__AIM OF THE EXERCISE__:
Retype the line with "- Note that" in it, then each line after it to the end of the data, word for word.

*** Opening of GIVEN DATA ***

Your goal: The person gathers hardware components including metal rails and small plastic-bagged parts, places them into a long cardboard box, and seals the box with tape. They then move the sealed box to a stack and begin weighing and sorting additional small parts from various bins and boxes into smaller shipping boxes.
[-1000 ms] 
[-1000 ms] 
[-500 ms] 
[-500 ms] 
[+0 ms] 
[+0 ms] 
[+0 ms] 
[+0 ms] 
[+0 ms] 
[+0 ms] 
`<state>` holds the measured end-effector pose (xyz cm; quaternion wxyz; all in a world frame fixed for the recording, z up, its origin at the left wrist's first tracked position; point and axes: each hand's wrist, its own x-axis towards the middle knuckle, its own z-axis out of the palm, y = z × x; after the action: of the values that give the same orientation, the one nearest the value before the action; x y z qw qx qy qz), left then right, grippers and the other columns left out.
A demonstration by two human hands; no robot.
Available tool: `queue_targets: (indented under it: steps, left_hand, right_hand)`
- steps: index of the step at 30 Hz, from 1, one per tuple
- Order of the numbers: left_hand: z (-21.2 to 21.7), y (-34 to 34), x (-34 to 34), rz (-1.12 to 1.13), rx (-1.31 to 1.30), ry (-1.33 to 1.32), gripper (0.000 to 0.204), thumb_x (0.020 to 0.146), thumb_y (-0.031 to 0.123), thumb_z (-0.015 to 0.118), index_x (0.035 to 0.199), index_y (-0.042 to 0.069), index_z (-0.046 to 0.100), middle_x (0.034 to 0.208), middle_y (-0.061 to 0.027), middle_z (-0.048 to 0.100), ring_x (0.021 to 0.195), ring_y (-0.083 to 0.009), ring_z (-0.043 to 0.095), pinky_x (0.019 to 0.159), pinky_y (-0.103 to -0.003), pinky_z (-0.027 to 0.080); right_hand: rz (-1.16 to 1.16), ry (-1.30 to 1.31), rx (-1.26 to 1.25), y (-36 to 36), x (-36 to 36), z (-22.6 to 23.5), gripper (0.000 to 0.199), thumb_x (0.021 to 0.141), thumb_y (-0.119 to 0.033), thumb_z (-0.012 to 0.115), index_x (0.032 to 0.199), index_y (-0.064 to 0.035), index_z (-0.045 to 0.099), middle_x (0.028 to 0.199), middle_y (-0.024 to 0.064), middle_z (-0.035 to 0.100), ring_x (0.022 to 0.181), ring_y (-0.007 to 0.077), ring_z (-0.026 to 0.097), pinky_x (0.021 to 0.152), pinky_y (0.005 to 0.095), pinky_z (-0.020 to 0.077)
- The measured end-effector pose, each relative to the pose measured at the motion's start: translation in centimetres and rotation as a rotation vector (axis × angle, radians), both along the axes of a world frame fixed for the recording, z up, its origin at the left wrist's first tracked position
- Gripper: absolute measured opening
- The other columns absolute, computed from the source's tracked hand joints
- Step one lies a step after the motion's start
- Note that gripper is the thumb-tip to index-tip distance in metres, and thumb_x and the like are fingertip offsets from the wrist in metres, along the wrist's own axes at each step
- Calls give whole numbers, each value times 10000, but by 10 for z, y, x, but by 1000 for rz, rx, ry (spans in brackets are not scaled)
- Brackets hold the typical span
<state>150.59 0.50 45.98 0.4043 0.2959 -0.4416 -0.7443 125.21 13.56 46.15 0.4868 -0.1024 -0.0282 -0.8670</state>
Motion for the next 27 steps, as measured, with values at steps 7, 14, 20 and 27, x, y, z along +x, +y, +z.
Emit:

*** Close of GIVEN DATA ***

__EXPECTED ANSWER__:
- Note that gripper is the thumb-tip to index-tip distance in metres, and thumb_x and the like are fingertip offsets from the wrist in metres, along the wrist's own axes at each step
- Calls give whole numbers, each value times 10000, but by 10 for z, y, x, but by 1000 for rz, rx, ry (spans in brackets are not scaled)
- Brackets hold the typical span
<state>150.59 0.50 45.98 0.4043 0.2959 -0.4416 -0.7443 125.21 13.56 46.15 0.4868 -0.1024 -0.0282 -0.8670</state>
Motion for the next 27 steps, as measured, with values at steps 7, 14, 20 and 27, x, y, z along +x, +y, +z.
Emit:

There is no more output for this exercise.